'''
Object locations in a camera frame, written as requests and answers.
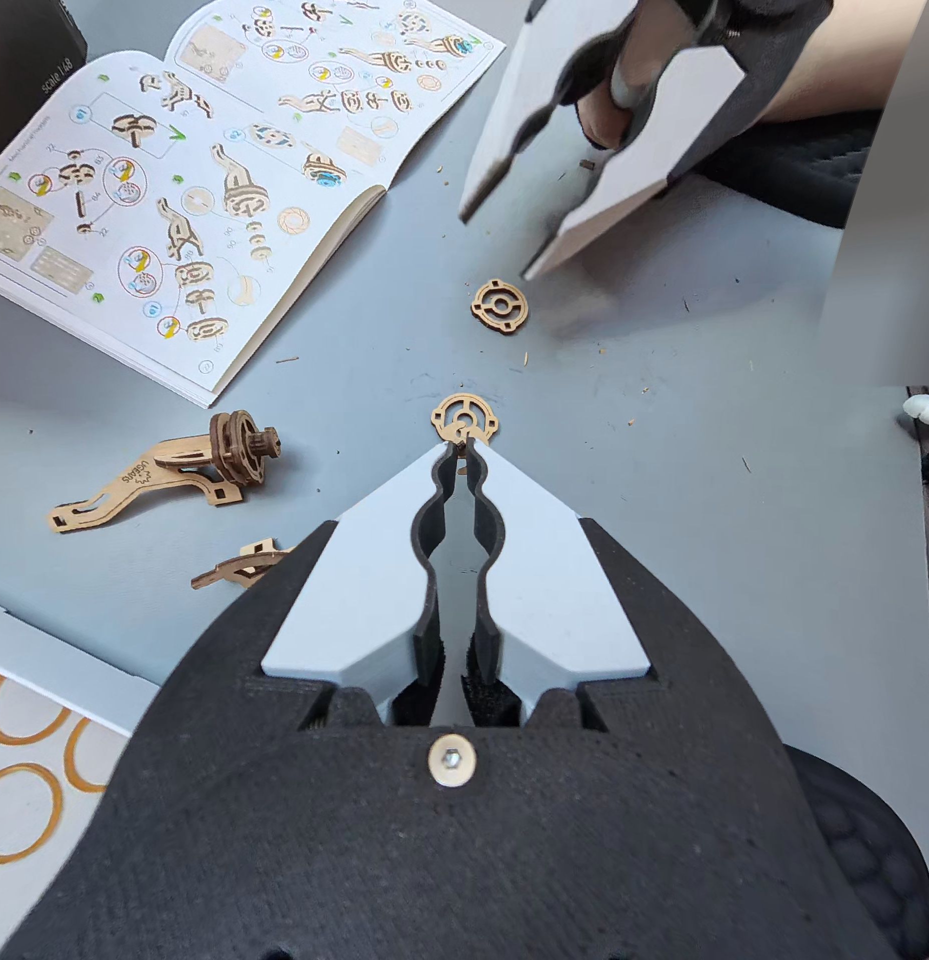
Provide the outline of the black quilted cushion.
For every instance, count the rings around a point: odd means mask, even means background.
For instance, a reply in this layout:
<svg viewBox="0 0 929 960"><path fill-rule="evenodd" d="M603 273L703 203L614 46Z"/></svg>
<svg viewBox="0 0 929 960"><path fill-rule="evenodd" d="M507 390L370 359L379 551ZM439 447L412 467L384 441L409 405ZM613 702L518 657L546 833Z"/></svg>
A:
<svg viewBox="0 0 929 960"><path fill-rule="evenodd" d="M842 230L881 110L752 126L696 167L711 181L807 221Z"/></svg>
<svg viewBox="0 0 929 960"><path fill-rule="evenodd" d="M868 916L900 958L929 958L929 870L898 814L817 756L785 751L818 829Z"/></svg>

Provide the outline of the wooden ring disc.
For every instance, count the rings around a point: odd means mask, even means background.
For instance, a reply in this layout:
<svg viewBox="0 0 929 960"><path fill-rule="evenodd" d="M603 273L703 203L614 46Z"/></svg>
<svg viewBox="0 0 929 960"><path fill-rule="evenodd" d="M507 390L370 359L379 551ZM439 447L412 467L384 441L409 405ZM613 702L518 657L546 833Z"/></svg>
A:
<svg viewBox="0 0 929 960"><path fill-rule="evenodd" d="M438 403L431 414L431 424L438 437L463 450L468 439L489 445L498 431L499 422L482 397L469 392L455 392Z"/></svg>
<svg viewBox="0 0 929 960"><path fill-rule="evenodd" d="M513 334L527 321L529 304L516 286L493 278L478 289L470 311L485 327L502 334Z"/></svg>

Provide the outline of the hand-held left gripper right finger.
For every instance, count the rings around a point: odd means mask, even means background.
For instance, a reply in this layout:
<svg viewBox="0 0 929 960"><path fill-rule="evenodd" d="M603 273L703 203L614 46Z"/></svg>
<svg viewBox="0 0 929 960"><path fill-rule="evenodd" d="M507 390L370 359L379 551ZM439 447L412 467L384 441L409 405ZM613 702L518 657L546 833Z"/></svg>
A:
<svg viewBox="0 0 929 960"><path fill-rule="evenodd" d="M645 676L650 661L582 518L480 440L466 446L479 572L482 680L514 694Z"/></svg>

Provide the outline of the person's right hand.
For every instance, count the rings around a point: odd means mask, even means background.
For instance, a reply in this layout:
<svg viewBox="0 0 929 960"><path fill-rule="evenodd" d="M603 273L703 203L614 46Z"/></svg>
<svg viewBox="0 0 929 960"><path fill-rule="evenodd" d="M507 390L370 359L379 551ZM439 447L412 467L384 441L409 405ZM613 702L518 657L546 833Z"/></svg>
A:
<svg viewBox="0 0 929 960"><path fill-rule="evenodd" d="M621 147L665 66L675 54L696 44L697 33L680 2L639 2L620 50L605 66L598 85L576 104L586 138L601 149Z"/></svg>

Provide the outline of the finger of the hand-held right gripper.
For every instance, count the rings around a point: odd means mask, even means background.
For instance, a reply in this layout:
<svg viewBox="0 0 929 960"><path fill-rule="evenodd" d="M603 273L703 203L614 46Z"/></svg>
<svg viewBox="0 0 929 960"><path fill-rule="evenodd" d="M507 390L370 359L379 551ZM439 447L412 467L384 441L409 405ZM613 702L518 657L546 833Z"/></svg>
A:
<svg viewBox="0 0 929 960"><path fill-rule="evenodd" d="M637 1L534 1L472 156L458 207L468 223L554 110L594 90L621 52Z"/></svg>
<svg viewBox="0 0 929 960"><path fill-rule="evenodd" d="M572 258L667 184L667 178L745 77L723 46L677 53L656 87L645 126L615 153L583 202L523 272L535 280Z"/></svg>

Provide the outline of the open instruction booklet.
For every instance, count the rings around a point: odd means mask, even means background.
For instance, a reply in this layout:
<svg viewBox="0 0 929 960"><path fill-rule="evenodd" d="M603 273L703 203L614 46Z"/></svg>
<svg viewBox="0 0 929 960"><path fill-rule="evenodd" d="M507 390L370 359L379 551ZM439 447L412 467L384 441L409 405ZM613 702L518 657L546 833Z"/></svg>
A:
<svg viewBox="0 0 929 960"><path fill-rule="evenodd" d="M431 2L212 2L0 154L0 295L207 409L504 49Z"/></svg>

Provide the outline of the small tan rubber band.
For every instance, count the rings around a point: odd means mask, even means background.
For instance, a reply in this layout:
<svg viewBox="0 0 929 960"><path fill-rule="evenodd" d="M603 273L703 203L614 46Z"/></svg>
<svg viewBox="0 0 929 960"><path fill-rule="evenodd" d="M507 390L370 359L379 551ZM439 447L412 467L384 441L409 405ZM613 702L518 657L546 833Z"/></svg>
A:
<svg viewBox="0 0 929 960"><path fill-rule="evenodd" d="M93 782L85 778L79 770L76 759L79 742L90 724L89 718L82 717L72 728L63 750L63 772L67 783L74 790L89 795L100 795L107 791L108 783Z"/></svg>

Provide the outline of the white cardboard box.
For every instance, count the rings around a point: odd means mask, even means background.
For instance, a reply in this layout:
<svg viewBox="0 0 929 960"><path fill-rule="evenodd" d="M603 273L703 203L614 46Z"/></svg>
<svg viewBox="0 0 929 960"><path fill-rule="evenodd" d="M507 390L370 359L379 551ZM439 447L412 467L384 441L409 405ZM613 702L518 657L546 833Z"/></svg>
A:
<svg viewBox="0 0 929 960"><path fill-rule="evenodd" d="M65 743L83 717L91 720L75 758L90 782L113 770L159 686L124 672L13 616L0 606L0 727L25 737L50 724L65 707L71 714L52 736L26 747L0 745L0 769L19 762L47 767L62 787L61 820L49 841L24 860L0 866L0 949L62 869L87 830L104 794L75 790L63 772ZM30 846L51 812L47 786L17 773L0 781L0 854Z"/></svg>

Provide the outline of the wooden arm part with logo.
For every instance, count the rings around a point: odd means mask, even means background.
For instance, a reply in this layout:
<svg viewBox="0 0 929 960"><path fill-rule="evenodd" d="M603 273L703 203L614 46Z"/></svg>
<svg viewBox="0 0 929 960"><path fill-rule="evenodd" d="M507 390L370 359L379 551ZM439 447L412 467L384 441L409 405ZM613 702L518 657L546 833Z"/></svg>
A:
<svg viewBox="0 0 929 960"><path fill-rule="evenodd" d="M242 502L241 486L200 472L202 467L213 466L211 454L210 430L199 436L163 440L93 497L54 507L48 514L50 529L59 534L93 529L115 520L143 494L182 486L200 489L215 507Z"/></svg>

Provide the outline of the thin curved wooden part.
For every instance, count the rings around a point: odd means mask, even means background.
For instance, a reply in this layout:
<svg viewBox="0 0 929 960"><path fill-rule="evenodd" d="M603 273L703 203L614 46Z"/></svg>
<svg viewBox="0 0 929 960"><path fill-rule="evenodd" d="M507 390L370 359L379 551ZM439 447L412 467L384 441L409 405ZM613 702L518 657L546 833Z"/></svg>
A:
<svg viewBox="0 0 929 960"><path fill-rule="evenodd" d="M192 578L191 588L197 591L223 581L249 589L290 553L290 549L280 549L273 537L257 540L243 546L237 556Z"/></svg>

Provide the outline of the large tan rubber band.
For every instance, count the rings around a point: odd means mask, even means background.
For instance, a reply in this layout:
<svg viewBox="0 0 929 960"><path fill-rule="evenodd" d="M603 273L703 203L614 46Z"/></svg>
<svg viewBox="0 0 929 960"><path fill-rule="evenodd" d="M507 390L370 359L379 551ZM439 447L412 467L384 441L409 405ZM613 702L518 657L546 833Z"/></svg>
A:
<svg viewBox="0 0 929 960"><path fill-rule="evenodd" d="M0 782L17 773L33 775L47 786L50 793L50 814L42 832L29 846L10 853L0 853L0 866L24 860L40 850L54 835L63 816L63 787L59 779L47 767L35 762L11 764L0 769Z"/></svg>
<svg viewBox="0 0 929 960"><path fill-rule="evenodd" d="M0 692L4 683L6 682L6 679L7 678L0 675ZM25 736L9 734L0 726L0 745L5 747L20 748L39 743L55 734L64 725L70 714L71 710L63 706L50 724L44 726L35 733Z"/></svg>

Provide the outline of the person's right forearm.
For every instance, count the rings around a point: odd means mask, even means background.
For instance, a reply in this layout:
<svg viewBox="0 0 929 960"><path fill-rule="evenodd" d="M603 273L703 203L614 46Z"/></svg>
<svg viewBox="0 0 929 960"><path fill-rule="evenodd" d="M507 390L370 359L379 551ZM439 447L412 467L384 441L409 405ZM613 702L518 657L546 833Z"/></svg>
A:
<svg viewBox="0 0 929 960"><path fill-rule="evenodd" d="M769 105L763 123L882 111L903 54L886 47L806 49Z"/></svg>

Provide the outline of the black product box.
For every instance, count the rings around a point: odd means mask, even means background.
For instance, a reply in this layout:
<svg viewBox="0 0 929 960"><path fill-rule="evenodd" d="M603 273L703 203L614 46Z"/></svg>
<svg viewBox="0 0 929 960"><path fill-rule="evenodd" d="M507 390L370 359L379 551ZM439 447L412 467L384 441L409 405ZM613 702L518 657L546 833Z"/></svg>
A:
<svg viewBox="0 0 929 960"><path fill-rule="evenodd" d="M87 41L62 1L0 1L0 153L86 63Z"/></svg>

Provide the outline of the round wooden hub assembly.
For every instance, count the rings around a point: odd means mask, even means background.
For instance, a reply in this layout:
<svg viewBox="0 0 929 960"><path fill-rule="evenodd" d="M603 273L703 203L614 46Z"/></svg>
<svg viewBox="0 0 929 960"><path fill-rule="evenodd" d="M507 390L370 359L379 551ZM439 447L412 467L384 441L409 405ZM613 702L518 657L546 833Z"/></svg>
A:
<svg viewBox="0 0 929 960"><path fill-rule="evenodd" d="M223 480L240 487L263 485L265 461L281 454L277 429L260 429L246 410L213 414L208 436L212 465Z"/></svg>

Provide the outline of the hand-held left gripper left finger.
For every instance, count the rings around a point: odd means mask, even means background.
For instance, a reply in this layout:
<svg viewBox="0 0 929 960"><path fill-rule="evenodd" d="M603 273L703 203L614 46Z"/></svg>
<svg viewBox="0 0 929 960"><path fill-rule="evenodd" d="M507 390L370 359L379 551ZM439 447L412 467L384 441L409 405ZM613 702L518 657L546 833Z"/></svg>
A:
<svg viewBox="0 0 929 960"><path fill-rule="evenodd" d="M338 518L263 657L266 675L369 694L431 682L443 649L431 556L458 459L439 443Z"/></svg>
'''
### AIM OF THE EXERCISE
Among these entries, how many lines include the string "part"? Reply with the number by itself.

### EXERCISE SOLUTION
2